I Heart Rosa Luxemburg; Or, Why Embracing Socialism Should Result in the Irrevocable, Systematic Rejection of the Major Principles of the EuroAmerican Art Music Tradition (But Seldom Does) (2005)
First things first: Yes, I do heart Rosa Luxemburg, the socialist philosopher and revolutionary who cofounded the Communist Party of Germany and who, along with hundreds of her cohorts, was captured and killed following an unsuccessful uprising in Berlin in 1918.
Yes, I do espouse socialism, but with the same wariness and skepticism that I approach any belief system. And no, I have not entirely rejected the EuroAmerican art music tradition. I'm not sure that I ever could. But it fully deserves to be goosed on occasion.

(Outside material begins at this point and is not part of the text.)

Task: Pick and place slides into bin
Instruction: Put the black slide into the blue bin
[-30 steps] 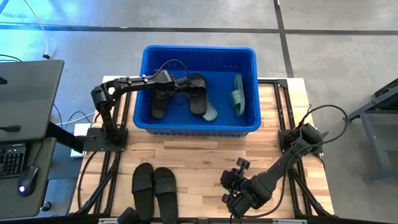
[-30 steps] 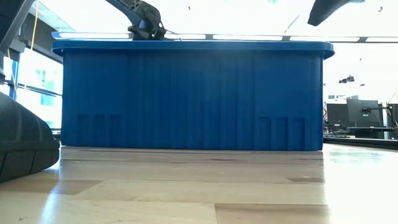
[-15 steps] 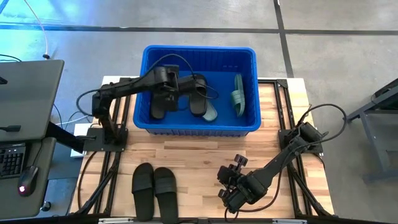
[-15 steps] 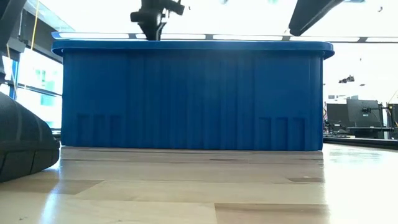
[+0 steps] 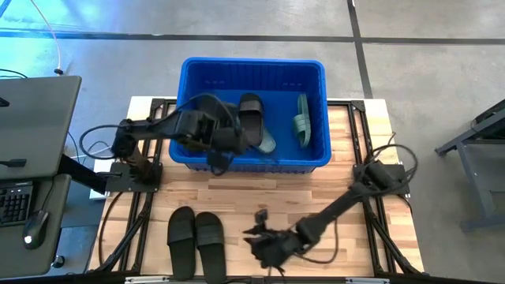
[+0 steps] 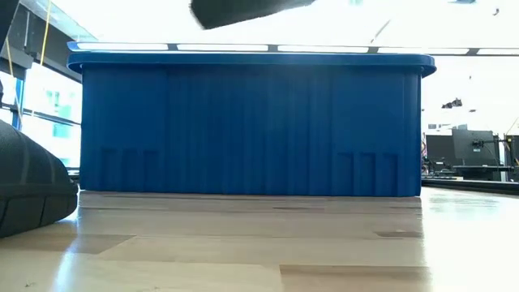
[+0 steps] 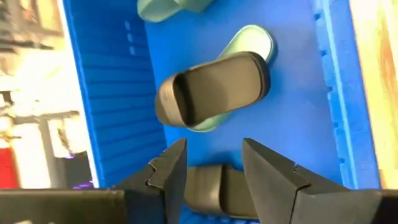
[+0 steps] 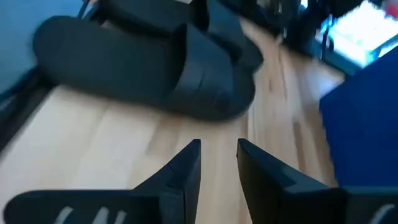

I Heart Rosa Luxemburg was obliquely inspired by recent political discourse, especially the virulent rhetoric over whether Americans and our institutions are fundamentally conservative or progressive. As an aspiring professor, I've been paying particular attention to the conservative furor over the perceived left-leaning political climate on America's college campuses, and the contention that universities and their faculty essentially brainwash students with liberal propaganda. I don't buy into this line of reasoning, but I have amused myself envisioning how that agenda might play out in the typical college music department. The Western classical canon remains the basis of musical instruction and scholarship today, yet that tradition - with its inflexible hierarchies of class, talent and artistic value - is incompatible with a socialist worldview... so suffice to say, a breakdown would be inevitable.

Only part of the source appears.